It was being pitched as something closer to an adventure game than a straight shooter, but that’s not how it works in practise.ĭespite the rhetoric, this is definitely an FPS. The Xbox 360 version also running was, as you’d expect, less impressive, but it remains one of the more technically impressive games running on the seven-year-old system.īefore we got stuck into the game we were told by its developers that Metro: Last Light shrugs off a lot of the conventions of the first person shooter in favour of exploration. It’s a world that couldn’t help but be painted in greys and browns, so it doesn’t pop like a Far Cry 3 or Tomb Raider, but it is immensely detailed in a similar way. Running on a high end PC, the game was stunning – most noticeably in the fluid animations of the mutant creatures that stalk you. My time with the game starts roughly a quarter of the way through the story and above ground as Artyom and a comrade venture through the wreckage of a plane that dropped from the sky on the day the world began to burn. Set against a backdrop of looming civil war in the network of subterranean tunnels under Moscow, forces are seeking the remaining Dark One in the hope of utilising its powers to swing the tide of battle in their favour. Only he was only largely successful – one survived.
Artyom is living with his decision to eliminate the Dark Ones, a new race of mutated and telepathic former-humans. Last Light picks up Artyom’s story after the original, picking the darker of the game’s two endings. Sadness clings to every surface and is in the face of every occupant because there’s little else down here, and nothing else up there.
In the original game the history of this world, and the nuclear horror that forced humanity underground, is absorbed rather than dished out in lumps of exposition. It’s dark, grimy and bathes in its own mythology. For one this isn’t the easiest game to sell. The decision to make a sequel isn’t out of fan-desire, although there will be many looking forward to Last Light, but out of its developers’ need to take flawed gem, and make it something great.Ī number of hurdles are obvious, even on the game’s surface. It was a decent way to spend a few hours. Gamers carry three customizable guns at a time, and while the action is linear, players can often choose to engage in direct assaults or use stealth to sneak past trouble zones.Metro 2033 wasn’t a masterpiece by any stretch of the imagination.
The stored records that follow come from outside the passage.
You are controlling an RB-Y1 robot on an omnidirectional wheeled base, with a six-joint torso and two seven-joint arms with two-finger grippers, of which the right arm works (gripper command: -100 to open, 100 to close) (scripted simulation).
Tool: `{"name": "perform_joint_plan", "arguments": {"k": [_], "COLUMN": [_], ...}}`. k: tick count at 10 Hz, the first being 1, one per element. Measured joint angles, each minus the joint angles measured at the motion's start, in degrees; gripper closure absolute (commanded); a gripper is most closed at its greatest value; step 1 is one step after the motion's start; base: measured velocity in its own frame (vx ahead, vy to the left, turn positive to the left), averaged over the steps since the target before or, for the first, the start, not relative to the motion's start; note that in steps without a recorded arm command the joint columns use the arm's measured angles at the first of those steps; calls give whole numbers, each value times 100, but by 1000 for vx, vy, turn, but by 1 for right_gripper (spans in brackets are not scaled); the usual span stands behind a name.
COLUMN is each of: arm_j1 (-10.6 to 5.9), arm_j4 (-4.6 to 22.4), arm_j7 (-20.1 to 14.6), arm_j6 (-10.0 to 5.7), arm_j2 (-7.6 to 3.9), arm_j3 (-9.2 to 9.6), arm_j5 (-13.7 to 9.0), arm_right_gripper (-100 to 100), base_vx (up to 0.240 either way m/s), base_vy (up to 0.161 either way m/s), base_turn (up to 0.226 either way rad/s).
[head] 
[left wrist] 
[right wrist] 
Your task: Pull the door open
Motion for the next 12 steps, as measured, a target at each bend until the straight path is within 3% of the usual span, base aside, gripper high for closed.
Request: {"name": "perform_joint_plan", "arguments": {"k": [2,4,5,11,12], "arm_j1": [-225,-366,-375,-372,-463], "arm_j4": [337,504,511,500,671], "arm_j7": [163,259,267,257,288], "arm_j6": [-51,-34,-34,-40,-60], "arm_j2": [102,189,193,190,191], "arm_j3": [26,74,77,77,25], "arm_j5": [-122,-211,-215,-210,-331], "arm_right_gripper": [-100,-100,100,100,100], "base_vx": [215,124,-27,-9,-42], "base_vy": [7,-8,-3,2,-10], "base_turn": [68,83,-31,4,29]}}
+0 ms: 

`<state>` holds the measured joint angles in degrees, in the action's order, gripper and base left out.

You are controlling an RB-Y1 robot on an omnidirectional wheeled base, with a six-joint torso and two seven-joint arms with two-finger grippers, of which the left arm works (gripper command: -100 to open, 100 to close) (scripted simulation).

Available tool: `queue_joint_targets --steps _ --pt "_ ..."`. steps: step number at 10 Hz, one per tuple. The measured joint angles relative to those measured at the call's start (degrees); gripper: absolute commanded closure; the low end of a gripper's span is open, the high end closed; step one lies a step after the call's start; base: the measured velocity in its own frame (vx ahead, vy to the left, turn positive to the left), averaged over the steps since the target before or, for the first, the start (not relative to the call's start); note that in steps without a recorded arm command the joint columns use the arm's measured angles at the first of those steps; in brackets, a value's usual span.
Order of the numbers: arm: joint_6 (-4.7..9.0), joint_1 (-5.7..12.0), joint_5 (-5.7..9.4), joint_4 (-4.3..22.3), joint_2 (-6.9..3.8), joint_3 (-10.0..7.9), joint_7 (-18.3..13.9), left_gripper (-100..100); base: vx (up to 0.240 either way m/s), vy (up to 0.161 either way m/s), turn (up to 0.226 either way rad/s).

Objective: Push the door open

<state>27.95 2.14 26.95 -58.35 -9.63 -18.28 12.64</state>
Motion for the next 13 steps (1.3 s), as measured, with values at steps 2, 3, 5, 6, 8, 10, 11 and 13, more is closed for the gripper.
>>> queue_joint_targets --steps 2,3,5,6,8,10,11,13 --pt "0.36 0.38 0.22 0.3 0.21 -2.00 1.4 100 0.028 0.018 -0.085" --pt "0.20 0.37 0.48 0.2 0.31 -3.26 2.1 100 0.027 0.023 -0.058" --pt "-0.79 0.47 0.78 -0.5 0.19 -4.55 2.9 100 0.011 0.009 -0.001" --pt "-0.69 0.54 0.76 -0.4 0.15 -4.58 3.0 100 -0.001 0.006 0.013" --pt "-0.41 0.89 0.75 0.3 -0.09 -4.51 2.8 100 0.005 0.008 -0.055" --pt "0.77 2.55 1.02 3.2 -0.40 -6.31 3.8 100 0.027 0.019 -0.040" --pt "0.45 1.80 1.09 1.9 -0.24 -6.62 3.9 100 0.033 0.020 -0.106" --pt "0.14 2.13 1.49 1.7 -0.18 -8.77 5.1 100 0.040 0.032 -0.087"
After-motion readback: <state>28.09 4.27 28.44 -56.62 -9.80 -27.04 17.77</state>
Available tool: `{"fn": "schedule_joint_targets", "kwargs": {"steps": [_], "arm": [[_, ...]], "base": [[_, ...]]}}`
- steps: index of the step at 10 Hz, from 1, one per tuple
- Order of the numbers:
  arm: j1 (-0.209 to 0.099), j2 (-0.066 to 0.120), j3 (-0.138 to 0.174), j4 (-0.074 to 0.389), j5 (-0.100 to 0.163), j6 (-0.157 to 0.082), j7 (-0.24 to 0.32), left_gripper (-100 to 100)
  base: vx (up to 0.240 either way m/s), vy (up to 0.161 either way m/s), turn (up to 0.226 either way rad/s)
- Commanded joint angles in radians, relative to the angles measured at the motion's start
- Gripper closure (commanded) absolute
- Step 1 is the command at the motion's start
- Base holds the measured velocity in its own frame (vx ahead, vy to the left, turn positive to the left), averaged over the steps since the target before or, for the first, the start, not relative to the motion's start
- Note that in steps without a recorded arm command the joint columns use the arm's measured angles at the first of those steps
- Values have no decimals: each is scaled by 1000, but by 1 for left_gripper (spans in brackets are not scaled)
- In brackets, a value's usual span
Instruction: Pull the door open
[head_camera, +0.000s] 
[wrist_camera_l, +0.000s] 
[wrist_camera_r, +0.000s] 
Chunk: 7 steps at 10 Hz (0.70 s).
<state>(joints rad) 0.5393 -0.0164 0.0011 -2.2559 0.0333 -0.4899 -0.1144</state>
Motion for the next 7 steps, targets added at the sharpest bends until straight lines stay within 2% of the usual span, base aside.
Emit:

Light and shadow are also key to the action, with players using a hand-crank flashlight, a lighter, and torches to illuminate dark corridors and keep mutants at bay, while a special wristwatch lets them know how much oxygen they have and if enemies can see them. Supplies are rare and valuable in Metro: Last Light, with gas masks being absolutely essential, most weapons cobbled together from various parts, and ammo scarce enough to actually become the currency of the subways. His trek takes gamers from the twisted subway ruins, where different factions vie for control of each metro station, to mutant-infested transition zones, and to the violently toxic surface. Set one year after Metro 2033, and picking up from that game's "bad" ending, players join survivor Artyom as he searches for a mysterious prisoner who is said to be the key to humanity's survival. Gamers return to the post-apocalyptic subways and catacombs beneath Moscow to scavenge for resources, battle twisted mutants, and contend with the territorial nature of man in Metro: Last Light.